WORK INSTRUCTION: Line by line, check the data for the string "elements" and state how many lines have it, nothing more.

Dataset records:

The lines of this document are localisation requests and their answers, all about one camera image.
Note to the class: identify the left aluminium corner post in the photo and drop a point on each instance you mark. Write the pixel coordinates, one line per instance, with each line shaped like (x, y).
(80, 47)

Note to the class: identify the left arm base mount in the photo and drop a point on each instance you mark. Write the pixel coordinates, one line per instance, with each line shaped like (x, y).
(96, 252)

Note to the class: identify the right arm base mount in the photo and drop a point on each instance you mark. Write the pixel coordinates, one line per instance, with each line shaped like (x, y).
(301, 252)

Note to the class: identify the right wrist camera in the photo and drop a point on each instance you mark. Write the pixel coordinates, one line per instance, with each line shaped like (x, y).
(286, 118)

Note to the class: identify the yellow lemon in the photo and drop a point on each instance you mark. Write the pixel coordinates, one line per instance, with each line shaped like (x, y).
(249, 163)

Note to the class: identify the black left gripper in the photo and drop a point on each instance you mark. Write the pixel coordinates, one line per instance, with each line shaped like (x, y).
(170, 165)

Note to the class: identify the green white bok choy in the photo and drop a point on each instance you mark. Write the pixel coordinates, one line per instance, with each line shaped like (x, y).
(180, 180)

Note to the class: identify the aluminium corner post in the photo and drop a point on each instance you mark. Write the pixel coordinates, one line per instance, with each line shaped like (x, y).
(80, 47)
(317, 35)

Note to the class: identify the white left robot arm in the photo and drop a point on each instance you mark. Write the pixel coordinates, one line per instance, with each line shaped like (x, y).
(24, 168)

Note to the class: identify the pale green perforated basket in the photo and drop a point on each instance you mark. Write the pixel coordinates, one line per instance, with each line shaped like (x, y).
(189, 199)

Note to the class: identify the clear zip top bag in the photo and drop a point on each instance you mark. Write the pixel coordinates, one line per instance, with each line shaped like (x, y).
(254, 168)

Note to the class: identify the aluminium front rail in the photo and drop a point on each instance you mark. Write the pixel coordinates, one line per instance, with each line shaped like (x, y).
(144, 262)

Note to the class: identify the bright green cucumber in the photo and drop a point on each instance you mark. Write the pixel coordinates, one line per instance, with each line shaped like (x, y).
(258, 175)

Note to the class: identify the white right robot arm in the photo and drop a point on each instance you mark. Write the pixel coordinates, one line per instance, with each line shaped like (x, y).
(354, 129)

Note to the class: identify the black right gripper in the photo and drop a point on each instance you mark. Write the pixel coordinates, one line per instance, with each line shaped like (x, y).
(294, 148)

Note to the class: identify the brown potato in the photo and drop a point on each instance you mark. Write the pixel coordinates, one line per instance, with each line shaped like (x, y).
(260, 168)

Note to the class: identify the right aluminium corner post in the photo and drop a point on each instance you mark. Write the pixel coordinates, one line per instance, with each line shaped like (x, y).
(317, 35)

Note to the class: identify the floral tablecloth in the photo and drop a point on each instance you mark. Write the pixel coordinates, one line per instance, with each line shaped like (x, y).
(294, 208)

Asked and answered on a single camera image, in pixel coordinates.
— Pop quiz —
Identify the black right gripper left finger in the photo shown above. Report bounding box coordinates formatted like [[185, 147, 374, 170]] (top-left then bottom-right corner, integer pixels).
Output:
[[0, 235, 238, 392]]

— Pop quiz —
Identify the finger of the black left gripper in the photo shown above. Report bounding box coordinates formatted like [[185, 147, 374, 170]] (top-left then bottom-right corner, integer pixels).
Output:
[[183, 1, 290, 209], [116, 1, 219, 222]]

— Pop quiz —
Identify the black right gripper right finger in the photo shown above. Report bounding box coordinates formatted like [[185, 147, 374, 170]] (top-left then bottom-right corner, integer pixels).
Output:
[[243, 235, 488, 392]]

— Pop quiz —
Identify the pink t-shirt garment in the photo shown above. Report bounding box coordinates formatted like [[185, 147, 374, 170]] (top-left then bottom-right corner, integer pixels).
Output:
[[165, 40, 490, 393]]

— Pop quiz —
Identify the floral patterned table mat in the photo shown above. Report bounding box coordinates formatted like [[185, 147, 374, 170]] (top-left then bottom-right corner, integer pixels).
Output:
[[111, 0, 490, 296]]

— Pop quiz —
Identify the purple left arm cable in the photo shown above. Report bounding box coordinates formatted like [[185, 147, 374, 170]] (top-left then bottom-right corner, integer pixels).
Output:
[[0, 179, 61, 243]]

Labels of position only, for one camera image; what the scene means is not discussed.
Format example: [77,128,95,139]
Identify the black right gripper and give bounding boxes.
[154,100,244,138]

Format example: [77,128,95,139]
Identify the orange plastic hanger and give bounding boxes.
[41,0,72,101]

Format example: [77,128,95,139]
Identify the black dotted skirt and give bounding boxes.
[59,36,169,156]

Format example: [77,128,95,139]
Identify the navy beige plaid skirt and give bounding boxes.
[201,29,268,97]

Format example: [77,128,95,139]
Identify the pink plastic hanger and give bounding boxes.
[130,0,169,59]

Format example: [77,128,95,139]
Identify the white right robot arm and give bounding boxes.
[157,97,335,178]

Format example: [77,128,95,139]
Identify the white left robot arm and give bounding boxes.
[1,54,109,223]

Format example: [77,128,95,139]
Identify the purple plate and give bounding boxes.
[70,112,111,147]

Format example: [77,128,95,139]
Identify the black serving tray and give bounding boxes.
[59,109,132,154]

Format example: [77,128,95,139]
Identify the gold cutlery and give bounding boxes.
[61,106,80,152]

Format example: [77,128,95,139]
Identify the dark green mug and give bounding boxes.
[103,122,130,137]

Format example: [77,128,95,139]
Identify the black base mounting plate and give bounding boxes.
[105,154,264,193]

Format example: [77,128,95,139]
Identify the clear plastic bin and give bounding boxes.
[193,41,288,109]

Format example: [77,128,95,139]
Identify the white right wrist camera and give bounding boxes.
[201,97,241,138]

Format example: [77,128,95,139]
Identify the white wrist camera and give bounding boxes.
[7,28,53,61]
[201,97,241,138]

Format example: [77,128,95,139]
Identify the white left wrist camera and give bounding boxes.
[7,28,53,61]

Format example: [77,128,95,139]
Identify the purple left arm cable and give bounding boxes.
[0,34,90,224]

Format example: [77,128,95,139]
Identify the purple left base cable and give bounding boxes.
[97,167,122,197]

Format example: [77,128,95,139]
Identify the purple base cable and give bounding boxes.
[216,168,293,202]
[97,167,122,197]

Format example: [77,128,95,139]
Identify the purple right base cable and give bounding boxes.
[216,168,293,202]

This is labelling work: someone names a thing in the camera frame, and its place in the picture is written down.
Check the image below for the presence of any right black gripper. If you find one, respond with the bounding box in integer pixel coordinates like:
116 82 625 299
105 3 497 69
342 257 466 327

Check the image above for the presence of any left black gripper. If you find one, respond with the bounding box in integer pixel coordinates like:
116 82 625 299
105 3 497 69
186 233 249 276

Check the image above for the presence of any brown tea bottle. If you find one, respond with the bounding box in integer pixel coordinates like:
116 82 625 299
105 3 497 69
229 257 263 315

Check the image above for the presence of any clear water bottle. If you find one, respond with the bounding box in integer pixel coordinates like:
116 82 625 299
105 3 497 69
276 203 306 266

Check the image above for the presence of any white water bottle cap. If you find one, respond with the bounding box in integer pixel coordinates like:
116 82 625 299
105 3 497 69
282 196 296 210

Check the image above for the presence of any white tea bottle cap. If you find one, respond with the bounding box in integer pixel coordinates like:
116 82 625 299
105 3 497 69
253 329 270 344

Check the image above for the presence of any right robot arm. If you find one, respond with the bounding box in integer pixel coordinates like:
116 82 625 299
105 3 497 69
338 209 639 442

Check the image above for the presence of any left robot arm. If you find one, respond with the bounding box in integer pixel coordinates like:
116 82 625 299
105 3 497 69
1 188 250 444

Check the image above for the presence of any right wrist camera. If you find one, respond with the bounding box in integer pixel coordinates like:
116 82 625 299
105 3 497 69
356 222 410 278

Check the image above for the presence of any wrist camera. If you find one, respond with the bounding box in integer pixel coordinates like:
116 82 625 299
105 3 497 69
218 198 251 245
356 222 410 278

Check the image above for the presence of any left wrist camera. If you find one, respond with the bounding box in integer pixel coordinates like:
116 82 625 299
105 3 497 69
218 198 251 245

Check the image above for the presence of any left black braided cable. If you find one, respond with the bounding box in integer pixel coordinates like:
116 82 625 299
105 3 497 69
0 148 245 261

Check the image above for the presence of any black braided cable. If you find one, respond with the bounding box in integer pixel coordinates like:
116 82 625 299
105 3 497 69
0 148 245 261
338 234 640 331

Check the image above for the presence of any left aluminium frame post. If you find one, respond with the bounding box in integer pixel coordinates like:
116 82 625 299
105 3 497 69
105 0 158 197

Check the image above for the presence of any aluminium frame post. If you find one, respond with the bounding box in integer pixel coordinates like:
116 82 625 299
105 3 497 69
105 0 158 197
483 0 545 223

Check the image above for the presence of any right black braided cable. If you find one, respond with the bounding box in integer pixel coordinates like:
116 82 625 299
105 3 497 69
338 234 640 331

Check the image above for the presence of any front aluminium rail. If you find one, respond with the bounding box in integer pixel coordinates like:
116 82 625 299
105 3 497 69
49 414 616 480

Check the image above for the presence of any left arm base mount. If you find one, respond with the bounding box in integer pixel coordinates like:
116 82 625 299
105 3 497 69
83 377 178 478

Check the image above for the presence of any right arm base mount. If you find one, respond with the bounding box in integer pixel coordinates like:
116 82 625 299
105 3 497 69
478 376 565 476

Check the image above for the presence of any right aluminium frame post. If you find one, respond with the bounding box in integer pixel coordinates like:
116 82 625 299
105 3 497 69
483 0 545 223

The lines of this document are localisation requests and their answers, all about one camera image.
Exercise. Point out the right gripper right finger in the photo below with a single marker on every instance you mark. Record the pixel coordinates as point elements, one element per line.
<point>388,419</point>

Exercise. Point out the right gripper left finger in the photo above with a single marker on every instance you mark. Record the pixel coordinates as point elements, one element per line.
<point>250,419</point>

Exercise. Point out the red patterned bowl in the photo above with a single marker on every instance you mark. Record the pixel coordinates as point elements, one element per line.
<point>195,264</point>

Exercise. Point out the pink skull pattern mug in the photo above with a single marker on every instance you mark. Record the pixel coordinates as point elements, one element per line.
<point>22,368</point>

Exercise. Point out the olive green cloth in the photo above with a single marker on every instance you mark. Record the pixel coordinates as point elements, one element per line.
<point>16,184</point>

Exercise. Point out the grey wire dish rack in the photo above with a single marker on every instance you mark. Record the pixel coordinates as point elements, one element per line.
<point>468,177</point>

TASK RESULT: 6